Tuesday, 19 Nov 2024

'This is not the Hunger Games': US testing strategy draws concern

WASHINGTON (NYTIMES) – The Trump administration’s new testing strategy, released on Sunday (May 24) to Congress, holds individual states responsible for planning and carrying out all coronavirus testing, while planning to provide some supplies needed for the tests.

The proposal also says existing testing capacity, if properly targeted, is sufficient to contain the outbreak. But epidemiologists say that amount of testing is orders of magnitude lower than many of them believe the country needs.

The report cements a stance that has frustrated governors in both parties, following the administration’s announcement last month that the federal government should be considered “the supplier of last resort” and that states should develop their own testing plans.

“For months, it was a tennis game. It was going back and forth between the feds and the states, and it’s now landed with the states,” said Scott Becker, executive director of the Association of Public Health Laboratories.

Becker noted that the federal government plans to distribute some testing supplies, including swabs and viral transport media, and to store test kits in the strategic national stockpile.

“That’s actually quite significant,” he said. “That’s a positive step.”

The Department of Health and Human Services prepared the strategy, which meets requirements under the Paycheck Protection Program and Health Care Enhancement Act, signed into law by President Donald Trump on April 24, that federal agencies come up with a strategic testing plan within 30 days. It was reported earlier by The Washington Post.

Becker, public health experts and Democratic leaders panned the proposal, saying the strategy runs the risk of states competing with one another and may create deep inequities among them.

The strategy mirrors a divide that has played out in Congress for months. As they negotiated the virus relief bill in March, Democratic lawmakers pushed to require the administration to submit this national testing plan to Congress. Republicans resisted, saying those decisions belonged to each state.

Becker and others said it’s reasonable to expect states to implement some aspects of the testing, such as designating test sites. But acquiring tests involves reliance on national and international supply chains – which are challenging for many states to navigate.

“That’s our biggest question, that’s out biggest concern, is the robustness of the supply chain, which is critical,” Becker said. “You can’t leave it up to the states to do it for themselves. This is not the Hunger Games.”

In a joint statement on Monday, House Speaker Nancy Pelosi; Sen. Chuck Schumer, the Democratic leader; Rep. Frank Pallone, Democratic chairman of the House Energy and Commerce Committee; and Sen.
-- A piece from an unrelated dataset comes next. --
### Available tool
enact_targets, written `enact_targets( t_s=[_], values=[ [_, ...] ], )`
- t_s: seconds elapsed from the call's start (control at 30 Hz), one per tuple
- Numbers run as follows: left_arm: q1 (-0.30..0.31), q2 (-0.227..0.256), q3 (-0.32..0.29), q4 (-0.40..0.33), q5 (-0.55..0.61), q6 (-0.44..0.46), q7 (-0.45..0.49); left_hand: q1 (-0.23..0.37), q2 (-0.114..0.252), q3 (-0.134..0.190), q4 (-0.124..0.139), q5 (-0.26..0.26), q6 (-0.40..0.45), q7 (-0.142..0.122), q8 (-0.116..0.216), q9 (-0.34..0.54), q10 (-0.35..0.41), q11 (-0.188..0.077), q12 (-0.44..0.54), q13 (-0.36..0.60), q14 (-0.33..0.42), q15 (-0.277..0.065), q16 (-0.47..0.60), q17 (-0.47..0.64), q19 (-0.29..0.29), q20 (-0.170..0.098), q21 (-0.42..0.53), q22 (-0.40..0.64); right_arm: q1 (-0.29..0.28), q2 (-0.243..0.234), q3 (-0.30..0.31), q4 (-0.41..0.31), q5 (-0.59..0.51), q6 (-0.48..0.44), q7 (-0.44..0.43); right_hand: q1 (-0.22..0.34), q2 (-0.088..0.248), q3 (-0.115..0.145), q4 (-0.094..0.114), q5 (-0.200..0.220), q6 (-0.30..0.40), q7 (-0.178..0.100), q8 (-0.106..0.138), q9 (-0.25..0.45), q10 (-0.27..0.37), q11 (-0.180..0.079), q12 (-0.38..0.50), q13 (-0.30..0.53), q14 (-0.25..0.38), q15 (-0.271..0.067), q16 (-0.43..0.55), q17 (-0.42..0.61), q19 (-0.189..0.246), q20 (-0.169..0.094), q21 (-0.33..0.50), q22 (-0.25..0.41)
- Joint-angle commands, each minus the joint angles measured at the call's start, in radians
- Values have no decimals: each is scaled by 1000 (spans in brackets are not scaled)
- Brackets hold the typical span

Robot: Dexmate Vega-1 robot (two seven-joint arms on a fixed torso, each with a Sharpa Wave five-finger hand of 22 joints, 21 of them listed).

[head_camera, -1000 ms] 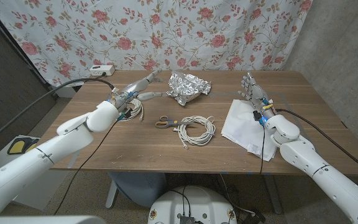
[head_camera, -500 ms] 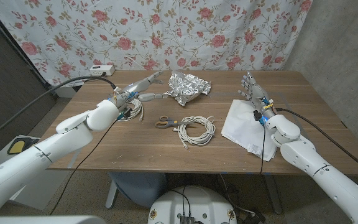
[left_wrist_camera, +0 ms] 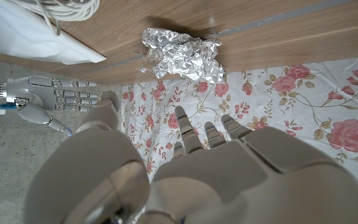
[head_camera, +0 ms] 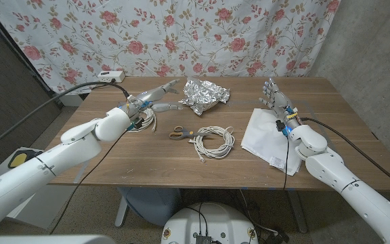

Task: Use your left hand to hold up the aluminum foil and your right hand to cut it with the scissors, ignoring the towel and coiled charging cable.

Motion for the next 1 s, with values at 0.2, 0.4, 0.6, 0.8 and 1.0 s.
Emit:
enact_targets(
  t_s=[0.2,0.4,0.6,0.8,1.0],
  values=[
    [-7,26,11,-45,24,43,-53,25,4,11,-1,1,-109,20,5,1,6,-7,0,5,-1,-6,5,2,5,3,1,2,8,-15,-19,-5,-42,-1,1,14,1,3,-8,-1,-1,-2,3,5,2,2,4,5,-10,-3,3,3,-4,-2,5,4],
    [-4,38,17,-58,39,58,-70,32,7,13,-1,2,-114,17,4,1,-1,-6,-4,7,-1,-5,4,2,7,4,2,2,2,-21,-17,-9,-51,10,0,22,6,8,-13,-2,-5,-8,2,5,0,-3,3,4,-15,-4,1,2,-6,-2,4,4],
    [-5,40,24,-72,57,66,-74,73,46,38,-3,19,-120,15,5,1,-2,-8,-6,12,-2,-3,4,2,9,6,2,2,-4,-26,-11,-15,-49,9,-2,27,7,10,-17,-2,-6,-8,2,5,0,-2,3,4,-16,-5,1,2,-9,-2,3,4],
    [-11,61,37,-115,149,100,-75,82,41,37,-5,19,-120,11,6,1,6,-9,-5,14,0,-5,5,1,11,9,2,2,-8,-25,-8,-16,-46,14,-2,30,7,12,-19,-3,-7,-7,2,5,0,-4,3,4,-17,-6,1,1,-9,-3,4,4],
    [-12,56,44,-113,158,93,-88,83,34,34,-5,18,-120,9,7,1,8,-15,-5,15,1,-7,5,1,12,8,2,2,-11,-23,-5,-8,-42,17,-2,33,7,14,-22,-4,-6,-7,2,5,0,-3,3,4,-18,-5,1,1,-9,-3,4,4]
  ],
)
Patty Murray, the ranking Democrat on the Senate’s health committee, said the Trump administration was not taking responsibility for ramping up national testing capacity.

“This disappointing report confirms that President Trump’s national testing strategy is to deny the truth that there aren’t enough tests and supplies, reject responsibility and dump the burden onto the states,” the lawmakers said.

“In this document, the Trump administration again attempts to paint a rosy picture about testing while experts continue to warn the country is far short of what we need.”

Experts also took issue with the report’s assertion that continuing to test only about 300,000 people a day, by targeting only those likely to be positive, would be enough to contain the outbreak.

“On the face of it, the idea that 300,000 tests a day is enough for America is absurd,” said Dr Ashish Jha, director of the Harvard Global Health Institute.

He offered a quick rundown of the numbers to illustrate the estimate’s inadequacy. Most hospitals nationwide now test everyone who is admitted for any reason, roughly 100,000 tests each day, fearing that they may be asymptomatic and yet still spreading the virus.

Testing the 1.6 million residents of nursing homes – known to be at high risk of coronavirus infection – and workers every two weeks would require 150,000 more tests each day. Add high-risk places like meatpacking plants that need regular testing, and the numbers rapidly build.

“Without having tested a single person for symptoms of COVID, we would quickly exhaust our entire national supply of testing if all we have is 300,000 tests per day,” he said.

The HHS report noted that an analysis by the Safra Centre at Harvard estimated the need at more than 3 million tests per day. But the federal report said that estimate was based on faulty assumptions.

The Safra authors who crafted the estimate said that the federal report had cherry-picked one simple example from their analysis without considering other evidence.

“We ran multiple models, all of which pointed to the same order of magnitude,” said Danielle Allen, director of the Safra Centre.

“They’ve selected one non-primary model in an appendix and selectively adjusted assumptions to generate a different number.”

The proposal also leaves it to states to plan for contact tracing and isolation, rapidly identify new clusters of coronavirus infection and adopt new technologies. It says the federal government is “supporting and encouraging” states to rely heavily on guidance from the Centres for Disease Control and Prevention.

However, the CDC has been slow to release guidance for states during this outbreak, Jha said. And the agency fumbled its role in testing strategy, most recently with last week’s dust-up over the mixing of test results for active infection with serology.

“This is not CDC’s shining moment,” he said.